Dortmund setzt auf Niedrigenergie

Die Stadt Dortmund muss als Größte des Ruhrgebiets immer mit gutem Beispiel vorangehen. Nirgends in Deutschland wird so viel Energie auf so komprimierter Fläche verbraucht, wie im alten deutschen Zechengebiet. Kein Wunder, dass die Verantwortlichen sich etwas einfallen lassen müssen, um Energie zu sparen.
So haben die Stadt Dortmund und die Dortmunder Energie- und Wasserversorgung (DEW21) eine Initiative in Leben gerufen, die die Bürger zum Energie sparen animieren soll.
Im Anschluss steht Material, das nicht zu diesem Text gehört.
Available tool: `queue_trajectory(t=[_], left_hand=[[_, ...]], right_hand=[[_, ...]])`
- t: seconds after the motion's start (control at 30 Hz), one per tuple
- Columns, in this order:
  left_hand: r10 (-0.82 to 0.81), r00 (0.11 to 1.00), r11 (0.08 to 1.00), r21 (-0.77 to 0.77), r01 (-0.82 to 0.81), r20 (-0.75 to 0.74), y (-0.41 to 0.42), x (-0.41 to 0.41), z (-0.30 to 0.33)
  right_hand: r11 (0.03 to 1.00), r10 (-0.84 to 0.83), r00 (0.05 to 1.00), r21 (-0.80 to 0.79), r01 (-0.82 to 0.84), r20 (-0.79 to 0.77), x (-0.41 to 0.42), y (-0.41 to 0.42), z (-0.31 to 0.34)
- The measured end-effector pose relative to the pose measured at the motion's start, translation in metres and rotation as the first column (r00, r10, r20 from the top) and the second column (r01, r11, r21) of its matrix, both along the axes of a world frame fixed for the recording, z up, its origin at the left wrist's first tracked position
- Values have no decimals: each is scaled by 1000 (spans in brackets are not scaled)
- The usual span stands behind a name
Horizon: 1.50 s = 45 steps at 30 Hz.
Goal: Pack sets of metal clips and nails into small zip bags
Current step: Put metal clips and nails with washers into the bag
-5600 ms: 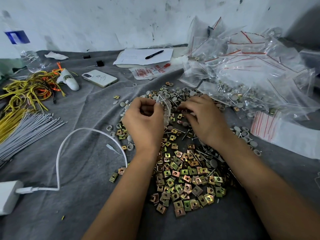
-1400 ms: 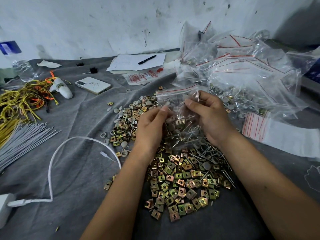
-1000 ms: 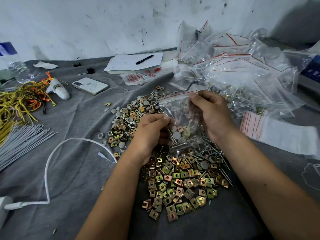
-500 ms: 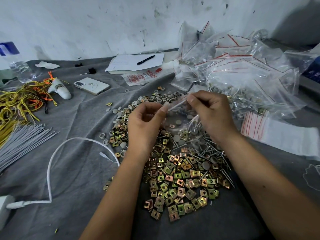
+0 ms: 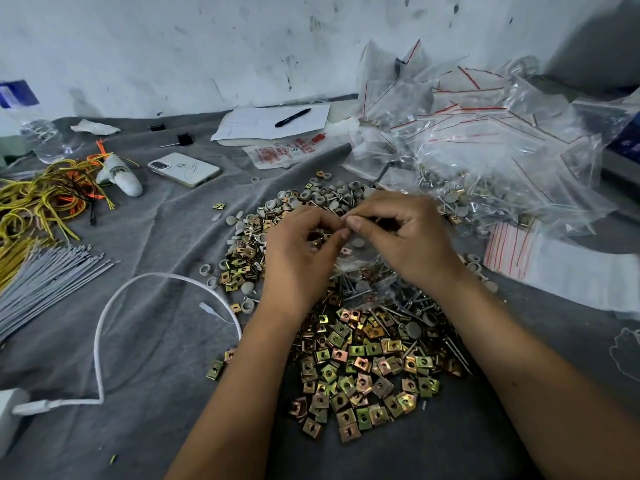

100 EnergiePlusSparhäuser für Dortmund

„100 EnergiePlusSparhäuser für Dortmund“ heißt die Kampagne, um die es dabei geht. Ziel dieser Kampagne ist es, aufmerksam auf den CO2 -Ausstoß, der durch Beheizung und Nutzung von Häusern verursacht wird, klar darzustellen.
Im Rahmen dieses Projektes werden Bauwilligen und Bauträgern geeignete Grundstücke in allen Teilen der Stadt Dortmund – Ausrichtung nach Süden und wenig Beschattung – zu enorm günstigen Preisen angeboten, unter der Auflage eines solches Haus zu bauen. Dies ist natürlich vor allem auch für die Anlagenmechaniker SHK aus Dortmund eine gute Nachricht, die die Maßnahmen von Solaranlagen, effizienter Brennwerttechnik, bis hin zu Wasser sparenden Armaturen realisieren können und sich einer guten Auslastung sicher sein können.
Die EnergieSparPlus-Häuser produzieren mehr Energie, als sie verbrauchen. In Fachkreisen wird von einem Energiegewinn von bis zu 1000 Kilowattstunden gesprochen. Dies entspricht in etwa dem Verbrauch eines Erwachsenen Menschen im Jahr.
Gestartet wurde das Projekt am 17. September dieses Jahres in einer offiziellen Zeremonie von Dortmunds Bürgermeister Ulrich Sierau. Man verspreche sich davon, ein wichtiges Zukunftsthema anzustoßen.
Der Prototyp dieser Objekte existiert bereits und wird im Moment auf einer Tour durch die Republik vorgestellt. Seinen endgültigen Platz soll er dann in Dortmund finden, wo er Demonstrations- und Informationszwecken dienen soll zum Thema Solar-, Klima- Heizungs- und Wassertechnik dienen soll.